The situation is different for people who are not in established relationships. One young woman had a malignant melanoma removed from her leg, with a scar reaching up into her groin where the lymphatic tissue was cut out as well. Because of that, the scars are extensive and the leg swells from time to time. ‘I haven’t been game to get close to anyone in a sexual way since the surgery,’ she said. ‘I can’t bear the thought of ever having to reveal this scar to someone else. I don’t even like looking at it myself. Actually, I’m still really angry about it. Nobody warned me that it would look this gross.’

Any surgery that involves the genital area will obviously have sexual implications. One of the most common genital operations in women is the hysterectomy, or removal of the uterus.
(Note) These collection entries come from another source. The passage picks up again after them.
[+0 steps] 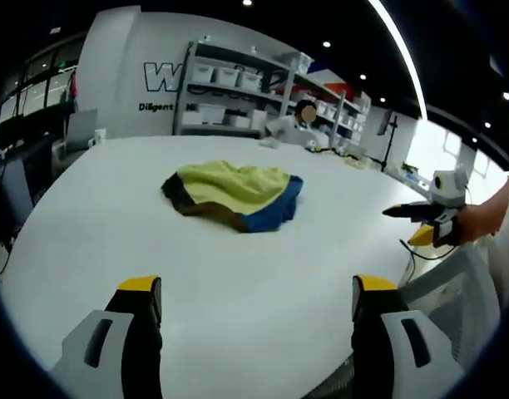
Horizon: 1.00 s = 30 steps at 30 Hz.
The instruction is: Fold the garment on the visible template until the final outline fits inside the template.
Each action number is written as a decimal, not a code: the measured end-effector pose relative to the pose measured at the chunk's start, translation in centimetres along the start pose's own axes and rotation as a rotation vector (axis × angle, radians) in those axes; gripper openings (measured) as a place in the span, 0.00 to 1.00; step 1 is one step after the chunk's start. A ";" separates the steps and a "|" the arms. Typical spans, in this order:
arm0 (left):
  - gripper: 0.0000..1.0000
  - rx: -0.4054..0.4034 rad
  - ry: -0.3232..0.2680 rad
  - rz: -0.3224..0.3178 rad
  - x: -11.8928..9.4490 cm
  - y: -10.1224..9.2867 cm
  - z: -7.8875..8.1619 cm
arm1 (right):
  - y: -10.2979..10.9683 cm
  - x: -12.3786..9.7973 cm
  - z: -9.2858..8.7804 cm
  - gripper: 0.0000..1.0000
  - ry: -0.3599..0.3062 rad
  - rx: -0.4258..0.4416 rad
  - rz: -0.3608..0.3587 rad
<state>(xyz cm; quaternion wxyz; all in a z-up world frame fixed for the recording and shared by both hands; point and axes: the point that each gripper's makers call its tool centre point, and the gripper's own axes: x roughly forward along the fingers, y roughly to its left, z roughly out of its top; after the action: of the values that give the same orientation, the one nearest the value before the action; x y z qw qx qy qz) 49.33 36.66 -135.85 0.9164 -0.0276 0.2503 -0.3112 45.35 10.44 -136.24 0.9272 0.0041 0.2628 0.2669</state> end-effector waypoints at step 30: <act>0.92 0.013 0.017 -0.006 0.1 -0.3 -0.4 | -0.1 -0.2 -0.5 0.98 0.010 0.002 0.002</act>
<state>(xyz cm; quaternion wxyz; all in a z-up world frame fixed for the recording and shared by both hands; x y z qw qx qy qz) 49.05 36.42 -136.19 0.9134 -0.0194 0.2561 -0.3158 45.02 10.22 -136.56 0.9256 0.0037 0.2676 0.2675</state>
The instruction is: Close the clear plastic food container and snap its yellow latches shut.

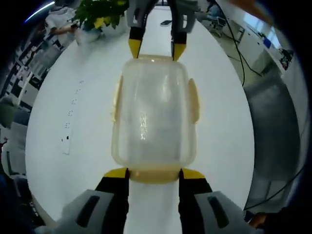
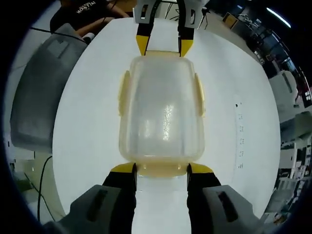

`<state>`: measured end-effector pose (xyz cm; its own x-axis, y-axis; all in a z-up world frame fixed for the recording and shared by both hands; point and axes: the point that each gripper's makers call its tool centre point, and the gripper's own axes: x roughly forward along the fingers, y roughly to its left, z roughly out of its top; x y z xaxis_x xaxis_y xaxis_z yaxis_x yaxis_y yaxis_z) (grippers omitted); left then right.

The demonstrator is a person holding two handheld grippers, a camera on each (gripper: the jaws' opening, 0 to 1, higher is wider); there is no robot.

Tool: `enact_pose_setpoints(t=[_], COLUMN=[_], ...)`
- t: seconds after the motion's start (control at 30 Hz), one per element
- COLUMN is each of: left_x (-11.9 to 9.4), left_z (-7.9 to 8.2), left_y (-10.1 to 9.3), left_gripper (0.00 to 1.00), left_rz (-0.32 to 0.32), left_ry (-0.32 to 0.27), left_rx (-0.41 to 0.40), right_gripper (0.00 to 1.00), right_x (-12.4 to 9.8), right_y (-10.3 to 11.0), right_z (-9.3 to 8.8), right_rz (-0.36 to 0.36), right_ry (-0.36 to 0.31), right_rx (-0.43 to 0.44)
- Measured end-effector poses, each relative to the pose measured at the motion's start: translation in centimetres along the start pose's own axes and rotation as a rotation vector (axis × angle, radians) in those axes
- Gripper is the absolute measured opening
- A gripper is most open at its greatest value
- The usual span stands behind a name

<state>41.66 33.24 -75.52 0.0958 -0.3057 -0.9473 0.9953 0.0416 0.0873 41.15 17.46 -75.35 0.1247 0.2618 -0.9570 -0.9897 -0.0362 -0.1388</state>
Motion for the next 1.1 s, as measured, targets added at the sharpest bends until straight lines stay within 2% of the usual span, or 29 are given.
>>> enact_pose_setpoints(t=[0.27,0.57,1.1], left_x=[2.0,3.5,4.4], left_z=[2.6,4.2,4.3], left_y=[0.0,-0.1,0.0], left_gripper=[0.34,0.34,0.35], left_rz=[-0.014,-0.028,-0.05], left_ry=[0.018,0.035,0.065], left_rx=[0.003,0.006,-0.004], right_gripper=[0.37,0.38,0.38], right_x=[0.1,0.6,1.8], right_y=[0.1,0.0,0.4], right_z=[-2.9,-5.4,-6.0], right_rz=[0.01,0.032,0.064], right_ry=[0.02,0.018,0.004], right_rx=[0.003,0.014,0.017])
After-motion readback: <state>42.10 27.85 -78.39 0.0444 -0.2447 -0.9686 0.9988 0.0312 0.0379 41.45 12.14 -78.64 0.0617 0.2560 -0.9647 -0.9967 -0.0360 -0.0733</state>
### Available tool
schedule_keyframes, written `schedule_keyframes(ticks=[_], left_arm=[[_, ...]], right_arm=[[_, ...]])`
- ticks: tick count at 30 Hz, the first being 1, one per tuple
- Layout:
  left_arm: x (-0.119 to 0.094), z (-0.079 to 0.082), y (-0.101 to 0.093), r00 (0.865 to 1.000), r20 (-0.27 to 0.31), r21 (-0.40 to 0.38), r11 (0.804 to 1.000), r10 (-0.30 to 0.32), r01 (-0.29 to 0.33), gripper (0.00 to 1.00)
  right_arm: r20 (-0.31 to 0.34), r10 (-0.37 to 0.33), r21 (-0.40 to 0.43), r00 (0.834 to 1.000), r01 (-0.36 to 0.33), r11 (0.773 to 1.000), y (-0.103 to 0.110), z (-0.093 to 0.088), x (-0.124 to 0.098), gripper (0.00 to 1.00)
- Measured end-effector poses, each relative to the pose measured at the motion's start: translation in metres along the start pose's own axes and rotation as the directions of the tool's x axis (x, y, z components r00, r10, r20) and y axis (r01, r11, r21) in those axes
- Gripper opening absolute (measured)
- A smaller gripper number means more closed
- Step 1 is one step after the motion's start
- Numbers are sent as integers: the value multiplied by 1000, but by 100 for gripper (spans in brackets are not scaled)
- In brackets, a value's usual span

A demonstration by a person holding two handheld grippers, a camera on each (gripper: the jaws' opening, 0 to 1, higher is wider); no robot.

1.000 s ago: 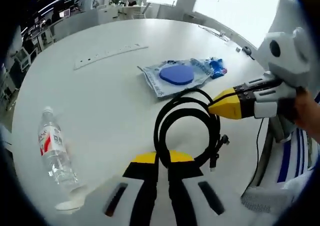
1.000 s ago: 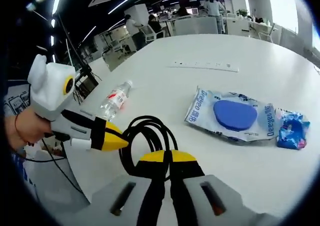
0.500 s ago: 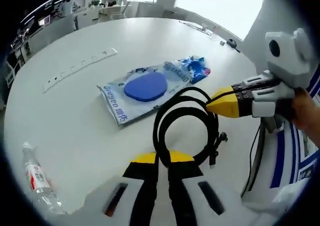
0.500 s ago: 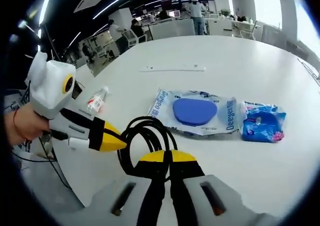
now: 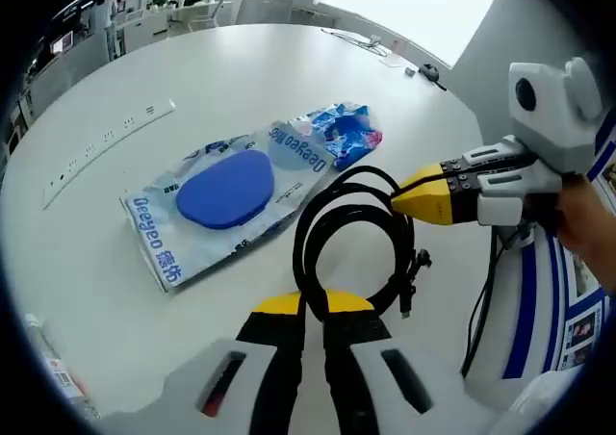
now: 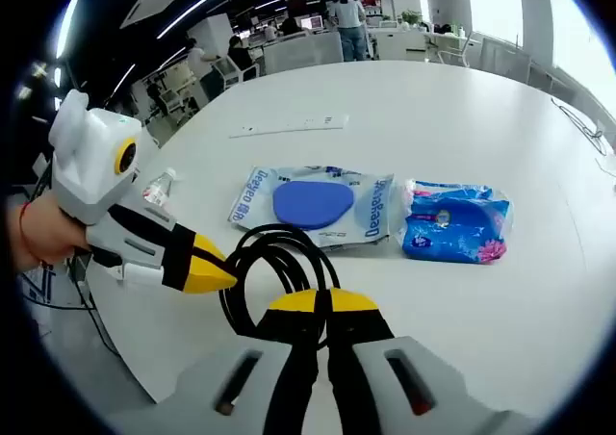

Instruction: Arrange the tabletop items into an orderly group along one side of the table until the central work area is clear of visible clutter.

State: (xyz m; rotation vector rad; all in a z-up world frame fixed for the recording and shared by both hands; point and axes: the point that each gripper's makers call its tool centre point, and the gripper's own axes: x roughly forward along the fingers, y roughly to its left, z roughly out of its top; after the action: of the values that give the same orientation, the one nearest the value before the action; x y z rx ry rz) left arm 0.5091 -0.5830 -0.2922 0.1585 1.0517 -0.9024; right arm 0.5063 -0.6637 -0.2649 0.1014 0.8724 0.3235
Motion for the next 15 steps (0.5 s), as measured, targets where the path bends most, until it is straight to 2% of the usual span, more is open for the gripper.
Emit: schedule_keyframes(ticks=[7,15], left_arm=[[15,11,-11,1000,-13,-3,1000,-22,22,2],[34,21,-28,999,-26,-5,999,-44,44,2]], right_arm=[[-4,-7,-4,1000,7,1000,-16,3,-6,0],[-17,-21,47,1000,22,999,-45,-6,-9,0]])
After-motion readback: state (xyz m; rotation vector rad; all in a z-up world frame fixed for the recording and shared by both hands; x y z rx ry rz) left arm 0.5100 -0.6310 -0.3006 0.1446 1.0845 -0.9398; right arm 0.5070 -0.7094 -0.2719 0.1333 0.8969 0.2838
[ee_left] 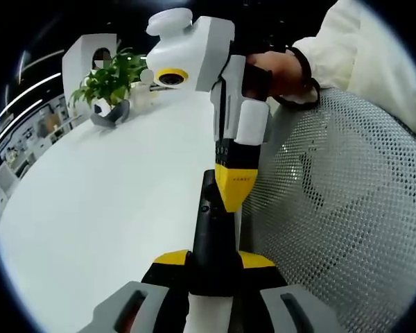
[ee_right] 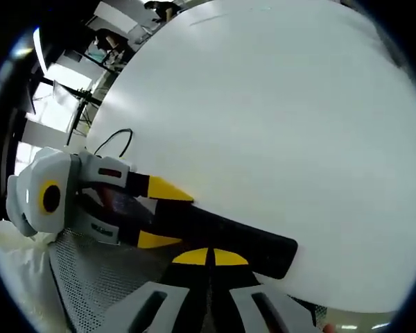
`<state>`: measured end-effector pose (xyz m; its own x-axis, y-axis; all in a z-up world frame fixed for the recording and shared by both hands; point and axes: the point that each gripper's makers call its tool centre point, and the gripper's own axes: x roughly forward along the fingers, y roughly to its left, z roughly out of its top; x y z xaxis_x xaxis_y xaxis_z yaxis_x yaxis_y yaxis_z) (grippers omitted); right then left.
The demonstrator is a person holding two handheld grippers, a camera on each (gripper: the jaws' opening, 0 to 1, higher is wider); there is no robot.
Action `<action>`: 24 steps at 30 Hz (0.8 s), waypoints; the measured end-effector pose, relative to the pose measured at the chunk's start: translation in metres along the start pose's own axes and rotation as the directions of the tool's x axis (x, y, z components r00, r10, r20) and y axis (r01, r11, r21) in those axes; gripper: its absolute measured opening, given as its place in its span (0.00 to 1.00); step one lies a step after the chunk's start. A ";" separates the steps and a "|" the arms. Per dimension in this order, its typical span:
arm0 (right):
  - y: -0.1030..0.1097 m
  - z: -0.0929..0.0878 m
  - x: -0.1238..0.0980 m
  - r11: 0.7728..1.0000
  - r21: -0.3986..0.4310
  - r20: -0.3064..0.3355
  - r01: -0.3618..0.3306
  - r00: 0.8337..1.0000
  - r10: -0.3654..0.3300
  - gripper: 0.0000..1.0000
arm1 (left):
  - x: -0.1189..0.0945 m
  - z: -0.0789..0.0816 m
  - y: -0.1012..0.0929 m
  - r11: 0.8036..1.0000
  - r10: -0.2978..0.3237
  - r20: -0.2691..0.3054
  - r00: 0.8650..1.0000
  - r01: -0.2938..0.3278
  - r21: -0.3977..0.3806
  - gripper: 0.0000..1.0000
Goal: Press the specified remote control buttons in sequence, fully releasing each button before pressing the next.
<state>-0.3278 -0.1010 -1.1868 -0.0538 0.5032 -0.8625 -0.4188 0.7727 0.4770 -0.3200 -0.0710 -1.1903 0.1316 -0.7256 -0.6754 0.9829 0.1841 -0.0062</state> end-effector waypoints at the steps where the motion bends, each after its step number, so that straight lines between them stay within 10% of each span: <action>1: 0.000 0.000 0.000 1.000 -0.004 -0.003 0.004 1.000 -0.004 0.00 | 0.000 0.000 0.000 1.000 0.000 0.000 1.000 0.000 0.005 0.25; 24: 0.003 0.014 -0.002 0.999 0.006 0.075 -0.052 0.996 0.051 0.00 | 0.001 0.001 0.000 1.000 0.004 0.004 1.000 -0.004 -0.003 0.25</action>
<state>-0.3160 -0.0935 -1.1814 -0.0069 0.5698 -0.8217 -0.4100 0.7479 0.5221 -0.3199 -0.0723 -1.1900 0.1356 -0.7278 -0.6722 0.9820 0.1887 -0.0062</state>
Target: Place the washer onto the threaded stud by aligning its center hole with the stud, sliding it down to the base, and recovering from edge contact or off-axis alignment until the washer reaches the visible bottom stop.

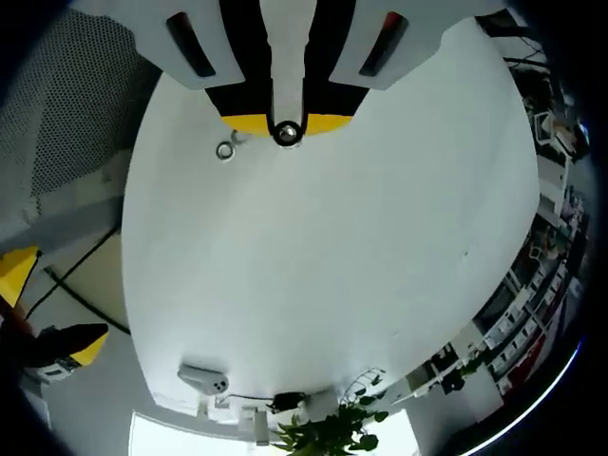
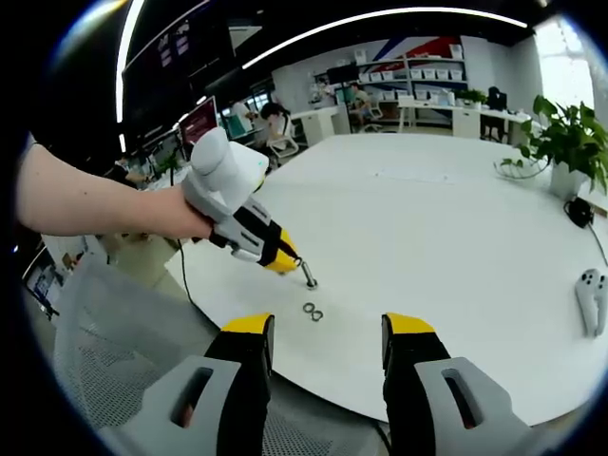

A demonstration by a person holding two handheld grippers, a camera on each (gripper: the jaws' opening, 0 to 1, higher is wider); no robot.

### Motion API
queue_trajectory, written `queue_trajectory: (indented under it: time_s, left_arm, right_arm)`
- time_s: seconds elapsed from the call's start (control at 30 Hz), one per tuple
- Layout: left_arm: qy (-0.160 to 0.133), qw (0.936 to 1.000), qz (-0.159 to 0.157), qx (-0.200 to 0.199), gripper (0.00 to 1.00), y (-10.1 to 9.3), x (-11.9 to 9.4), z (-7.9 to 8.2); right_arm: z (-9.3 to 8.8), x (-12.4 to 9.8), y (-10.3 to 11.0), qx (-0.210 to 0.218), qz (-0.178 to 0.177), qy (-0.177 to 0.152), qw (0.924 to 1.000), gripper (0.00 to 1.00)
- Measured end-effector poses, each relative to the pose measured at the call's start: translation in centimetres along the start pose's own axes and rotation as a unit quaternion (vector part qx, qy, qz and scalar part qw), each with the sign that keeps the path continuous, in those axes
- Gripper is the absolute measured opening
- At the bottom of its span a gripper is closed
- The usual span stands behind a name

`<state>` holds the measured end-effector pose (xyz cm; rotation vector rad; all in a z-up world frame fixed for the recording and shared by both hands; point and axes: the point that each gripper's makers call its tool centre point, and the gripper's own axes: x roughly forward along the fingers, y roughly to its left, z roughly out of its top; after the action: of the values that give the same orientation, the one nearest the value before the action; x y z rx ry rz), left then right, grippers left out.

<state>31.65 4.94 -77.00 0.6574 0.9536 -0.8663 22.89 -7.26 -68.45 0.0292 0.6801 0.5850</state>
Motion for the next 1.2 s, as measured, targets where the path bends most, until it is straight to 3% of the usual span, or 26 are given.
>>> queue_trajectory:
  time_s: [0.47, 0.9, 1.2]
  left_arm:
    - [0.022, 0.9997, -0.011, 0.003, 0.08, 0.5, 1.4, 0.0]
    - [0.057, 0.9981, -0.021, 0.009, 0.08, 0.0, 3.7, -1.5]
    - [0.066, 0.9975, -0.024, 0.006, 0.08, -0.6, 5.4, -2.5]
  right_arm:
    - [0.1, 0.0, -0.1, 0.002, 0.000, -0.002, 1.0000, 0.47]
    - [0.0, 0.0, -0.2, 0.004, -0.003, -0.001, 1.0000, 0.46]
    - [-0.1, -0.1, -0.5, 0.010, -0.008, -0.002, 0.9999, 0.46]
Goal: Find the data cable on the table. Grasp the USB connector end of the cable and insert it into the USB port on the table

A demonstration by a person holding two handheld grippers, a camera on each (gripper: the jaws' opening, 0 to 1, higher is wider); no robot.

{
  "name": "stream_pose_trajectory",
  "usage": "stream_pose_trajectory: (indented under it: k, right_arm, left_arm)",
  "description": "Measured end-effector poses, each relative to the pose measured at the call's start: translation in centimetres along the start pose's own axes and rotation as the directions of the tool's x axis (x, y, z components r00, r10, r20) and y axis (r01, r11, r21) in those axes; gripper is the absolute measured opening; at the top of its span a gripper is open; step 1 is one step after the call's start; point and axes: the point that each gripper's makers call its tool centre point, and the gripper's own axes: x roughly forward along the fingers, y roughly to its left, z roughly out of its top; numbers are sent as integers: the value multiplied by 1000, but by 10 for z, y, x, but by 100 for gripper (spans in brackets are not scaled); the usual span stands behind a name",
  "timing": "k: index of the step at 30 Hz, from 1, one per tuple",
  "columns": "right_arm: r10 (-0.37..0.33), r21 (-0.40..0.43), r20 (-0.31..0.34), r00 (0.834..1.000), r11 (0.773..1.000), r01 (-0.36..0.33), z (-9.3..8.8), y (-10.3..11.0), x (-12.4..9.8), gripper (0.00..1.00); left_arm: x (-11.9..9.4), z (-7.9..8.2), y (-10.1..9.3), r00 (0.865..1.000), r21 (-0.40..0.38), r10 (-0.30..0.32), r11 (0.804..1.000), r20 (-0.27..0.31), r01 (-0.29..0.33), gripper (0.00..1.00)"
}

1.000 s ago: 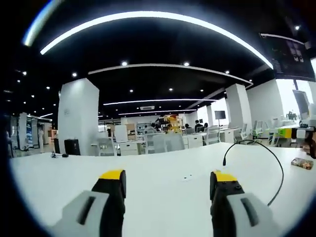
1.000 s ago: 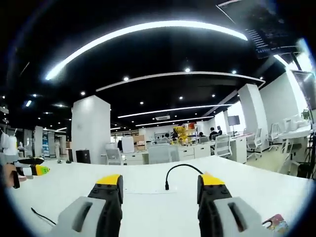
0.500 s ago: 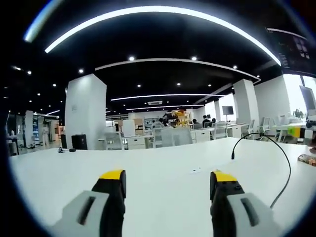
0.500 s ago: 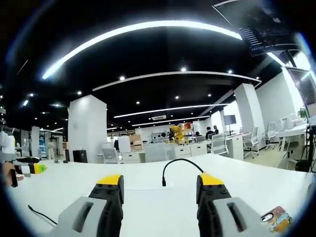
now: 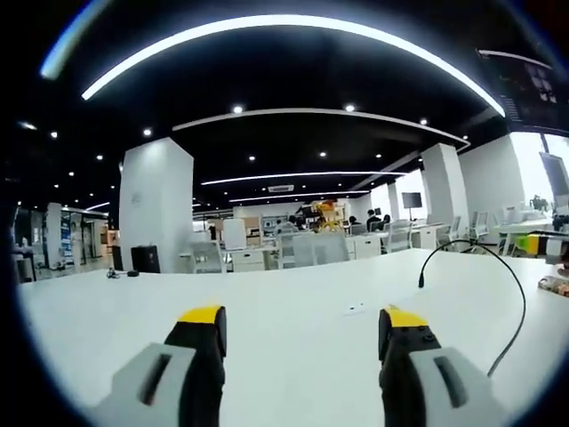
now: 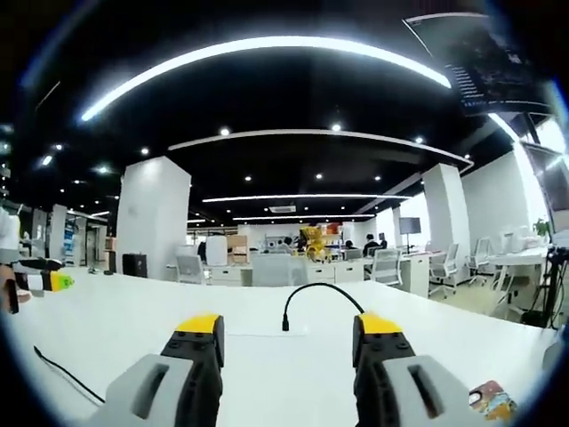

This is done for a variety of reasons including cancer, uncontrollable periods, or benign fibroids.

There is an old but persistent myth that when you have a hysterectomy you will get fat and hairy. Not a good look! That idea came from the days before we knew much about the way female hormones worked. In those days a hysterectomy meant taking out not just the uterus, but the tubes and ovaries as well, casting the patient into a sudden hormonal shock state called ‘the surgical menopause’. It would have been just like doing a castration (cutting off the testicles) along with a prostate operation. Fortunately they’ve since discovered the value of keeping at least one ovary if at all possible to carry on the hormonal duties, even when the uterus has to go.